What the task requires |
Search the data for "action". Each line containing it is to be copied.

Exercise input |
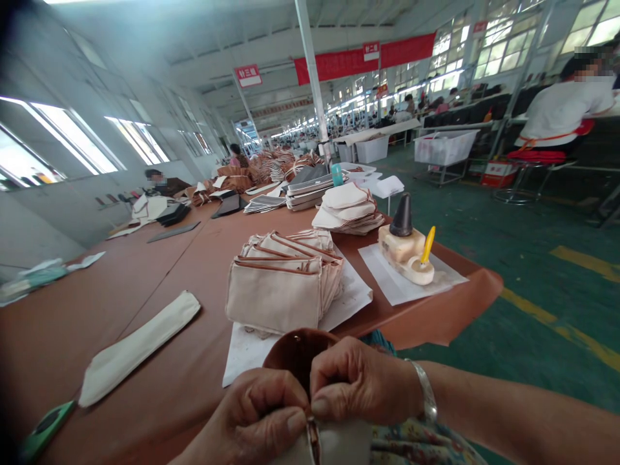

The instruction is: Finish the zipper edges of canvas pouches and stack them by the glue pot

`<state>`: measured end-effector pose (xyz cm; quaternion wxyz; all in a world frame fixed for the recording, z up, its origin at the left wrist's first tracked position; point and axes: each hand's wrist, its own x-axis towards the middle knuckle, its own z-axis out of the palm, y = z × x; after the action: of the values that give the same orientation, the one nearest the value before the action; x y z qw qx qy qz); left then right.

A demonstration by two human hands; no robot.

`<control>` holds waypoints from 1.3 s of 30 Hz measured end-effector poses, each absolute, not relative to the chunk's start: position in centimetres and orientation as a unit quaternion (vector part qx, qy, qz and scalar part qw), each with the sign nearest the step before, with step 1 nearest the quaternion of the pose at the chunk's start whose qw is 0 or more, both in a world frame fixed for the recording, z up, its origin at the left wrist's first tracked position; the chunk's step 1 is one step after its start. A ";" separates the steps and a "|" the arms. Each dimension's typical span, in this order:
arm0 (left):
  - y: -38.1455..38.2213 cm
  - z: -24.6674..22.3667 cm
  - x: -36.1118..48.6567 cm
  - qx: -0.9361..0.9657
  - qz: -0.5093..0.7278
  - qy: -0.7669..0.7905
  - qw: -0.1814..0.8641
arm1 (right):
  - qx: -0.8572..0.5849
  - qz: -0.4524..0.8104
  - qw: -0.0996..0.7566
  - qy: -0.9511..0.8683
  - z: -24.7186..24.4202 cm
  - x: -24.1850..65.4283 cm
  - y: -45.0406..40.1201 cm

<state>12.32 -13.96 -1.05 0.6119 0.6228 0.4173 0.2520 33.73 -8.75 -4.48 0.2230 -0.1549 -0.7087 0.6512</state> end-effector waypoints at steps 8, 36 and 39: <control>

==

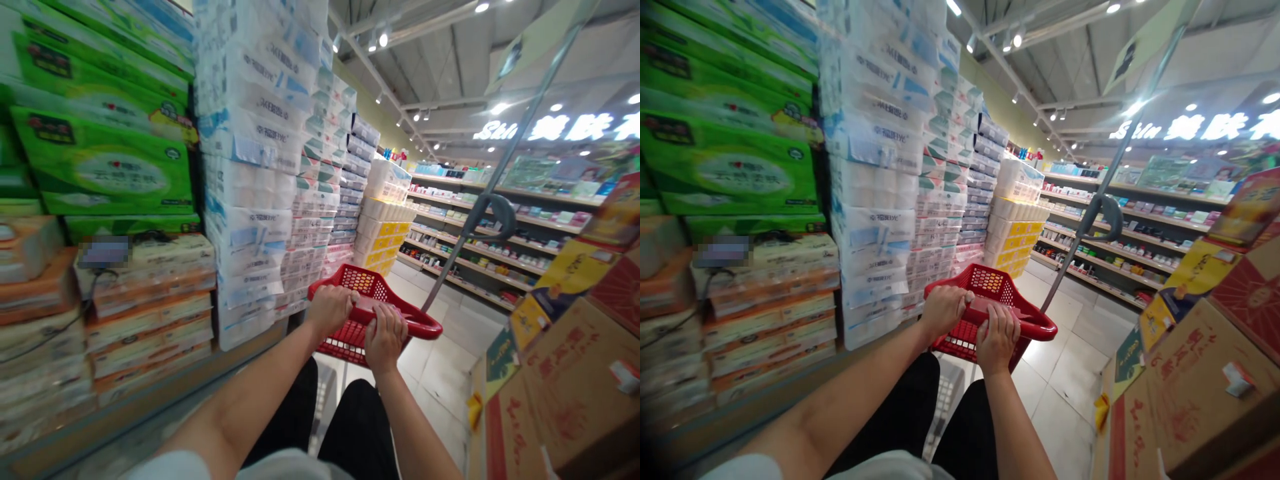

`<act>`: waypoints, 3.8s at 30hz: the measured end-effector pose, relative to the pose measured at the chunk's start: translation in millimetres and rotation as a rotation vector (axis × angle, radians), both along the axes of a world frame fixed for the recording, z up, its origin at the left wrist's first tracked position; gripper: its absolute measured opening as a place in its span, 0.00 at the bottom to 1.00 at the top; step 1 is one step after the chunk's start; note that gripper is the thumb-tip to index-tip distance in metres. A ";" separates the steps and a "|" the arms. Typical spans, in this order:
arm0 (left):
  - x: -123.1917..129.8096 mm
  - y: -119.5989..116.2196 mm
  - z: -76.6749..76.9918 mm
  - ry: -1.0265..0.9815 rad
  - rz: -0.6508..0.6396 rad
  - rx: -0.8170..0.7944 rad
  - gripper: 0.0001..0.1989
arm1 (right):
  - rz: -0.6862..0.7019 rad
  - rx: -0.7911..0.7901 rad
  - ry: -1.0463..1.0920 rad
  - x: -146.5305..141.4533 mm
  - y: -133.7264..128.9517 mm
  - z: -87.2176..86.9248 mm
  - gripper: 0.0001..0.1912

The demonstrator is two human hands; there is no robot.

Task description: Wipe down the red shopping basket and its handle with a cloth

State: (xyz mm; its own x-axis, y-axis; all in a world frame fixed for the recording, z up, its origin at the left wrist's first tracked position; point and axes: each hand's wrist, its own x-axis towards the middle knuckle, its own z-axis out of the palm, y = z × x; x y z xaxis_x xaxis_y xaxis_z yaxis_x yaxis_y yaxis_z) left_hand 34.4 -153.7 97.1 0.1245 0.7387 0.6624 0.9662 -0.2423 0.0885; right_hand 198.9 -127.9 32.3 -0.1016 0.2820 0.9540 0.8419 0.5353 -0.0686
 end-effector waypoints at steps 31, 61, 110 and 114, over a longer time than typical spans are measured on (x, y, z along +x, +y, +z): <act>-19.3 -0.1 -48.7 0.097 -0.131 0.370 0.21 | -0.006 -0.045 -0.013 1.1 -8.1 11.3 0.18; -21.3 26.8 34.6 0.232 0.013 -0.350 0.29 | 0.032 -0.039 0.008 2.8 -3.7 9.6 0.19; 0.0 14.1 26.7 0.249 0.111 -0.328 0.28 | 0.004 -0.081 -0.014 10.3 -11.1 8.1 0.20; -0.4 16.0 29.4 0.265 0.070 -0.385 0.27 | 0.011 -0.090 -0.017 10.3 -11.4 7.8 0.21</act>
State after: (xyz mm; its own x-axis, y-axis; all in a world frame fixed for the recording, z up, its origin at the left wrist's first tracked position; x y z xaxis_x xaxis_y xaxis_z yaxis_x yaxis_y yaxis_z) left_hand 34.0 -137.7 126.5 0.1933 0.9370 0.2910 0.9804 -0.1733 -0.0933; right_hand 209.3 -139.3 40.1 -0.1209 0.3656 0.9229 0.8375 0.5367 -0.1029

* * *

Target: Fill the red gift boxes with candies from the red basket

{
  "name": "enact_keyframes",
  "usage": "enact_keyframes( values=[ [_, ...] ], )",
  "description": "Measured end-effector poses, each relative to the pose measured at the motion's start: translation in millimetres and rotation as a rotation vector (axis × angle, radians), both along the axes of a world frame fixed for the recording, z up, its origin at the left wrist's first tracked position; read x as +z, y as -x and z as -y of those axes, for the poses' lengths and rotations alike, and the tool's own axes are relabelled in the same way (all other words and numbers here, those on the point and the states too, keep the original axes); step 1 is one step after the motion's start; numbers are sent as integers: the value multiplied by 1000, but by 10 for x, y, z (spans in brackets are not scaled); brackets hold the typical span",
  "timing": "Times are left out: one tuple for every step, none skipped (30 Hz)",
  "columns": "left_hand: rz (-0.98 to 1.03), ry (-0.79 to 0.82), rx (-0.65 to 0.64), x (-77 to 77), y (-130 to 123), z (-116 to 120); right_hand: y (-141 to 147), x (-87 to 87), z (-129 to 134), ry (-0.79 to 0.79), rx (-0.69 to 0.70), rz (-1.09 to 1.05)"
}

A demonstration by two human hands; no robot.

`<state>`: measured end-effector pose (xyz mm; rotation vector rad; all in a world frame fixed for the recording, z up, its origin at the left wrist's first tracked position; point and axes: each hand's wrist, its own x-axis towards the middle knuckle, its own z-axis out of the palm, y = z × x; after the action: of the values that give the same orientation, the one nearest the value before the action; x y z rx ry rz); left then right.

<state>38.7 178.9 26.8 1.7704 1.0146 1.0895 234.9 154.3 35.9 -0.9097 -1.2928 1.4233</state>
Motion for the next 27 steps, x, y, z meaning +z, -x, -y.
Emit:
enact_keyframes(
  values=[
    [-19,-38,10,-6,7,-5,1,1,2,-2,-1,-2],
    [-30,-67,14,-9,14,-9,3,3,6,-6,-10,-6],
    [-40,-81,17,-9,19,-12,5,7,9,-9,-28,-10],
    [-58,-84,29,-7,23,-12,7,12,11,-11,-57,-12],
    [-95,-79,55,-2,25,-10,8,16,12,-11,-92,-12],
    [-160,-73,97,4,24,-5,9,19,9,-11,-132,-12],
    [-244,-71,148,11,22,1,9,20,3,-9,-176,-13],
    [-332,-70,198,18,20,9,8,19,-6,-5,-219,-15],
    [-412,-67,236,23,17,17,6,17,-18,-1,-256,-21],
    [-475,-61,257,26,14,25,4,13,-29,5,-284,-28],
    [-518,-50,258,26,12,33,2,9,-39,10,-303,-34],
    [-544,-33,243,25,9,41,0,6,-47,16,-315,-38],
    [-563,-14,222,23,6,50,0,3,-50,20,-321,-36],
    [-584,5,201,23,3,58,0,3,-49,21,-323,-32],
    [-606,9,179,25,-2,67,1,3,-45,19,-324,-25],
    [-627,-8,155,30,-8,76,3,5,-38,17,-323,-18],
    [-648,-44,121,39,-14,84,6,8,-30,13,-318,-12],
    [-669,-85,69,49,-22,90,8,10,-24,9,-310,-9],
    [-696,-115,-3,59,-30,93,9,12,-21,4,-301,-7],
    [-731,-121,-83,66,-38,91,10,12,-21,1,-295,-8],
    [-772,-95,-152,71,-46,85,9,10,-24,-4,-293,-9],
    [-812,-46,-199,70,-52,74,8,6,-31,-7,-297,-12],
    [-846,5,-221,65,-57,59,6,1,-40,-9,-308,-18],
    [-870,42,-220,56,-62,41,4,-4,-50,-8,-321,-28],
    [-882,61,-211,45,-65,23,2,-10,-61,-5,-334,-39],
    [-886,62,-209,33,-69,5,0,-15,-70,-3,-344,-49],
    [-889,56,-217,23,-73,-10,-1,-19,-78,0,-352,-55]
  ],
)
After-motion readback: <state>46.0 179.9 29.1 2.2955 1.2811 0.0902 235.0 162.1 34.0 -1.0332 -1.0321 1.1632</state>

Response |
`<state>`: measured end-effector pose (xyz cm; quaternion wxyz; all in a world frame fixed for the recording, z up, its origin at the left wrist's first tracked position; point and axes: each hand's wrist, its own x-axis towards the middle knuckle, its own z-axis out of the palm, y = z × x; after the action: of the values that give the same orientation, the one nearest the value before the action; x y z qw qx qy qz); left then right.
`<state>`: measured end-effector pose (xyz mm; rotation vector rad; all in a world frame fixed for the recording, z up, its origin at the left wrist's first tracked position; point and axes: each hand's wrist, its own x-axis towards the middle knuckle, its own z-axis out of the palm, y = z × x; after the action: of the values that give the same orientation, the one nearest the value before the action; x y z rx ry rz); left then right.

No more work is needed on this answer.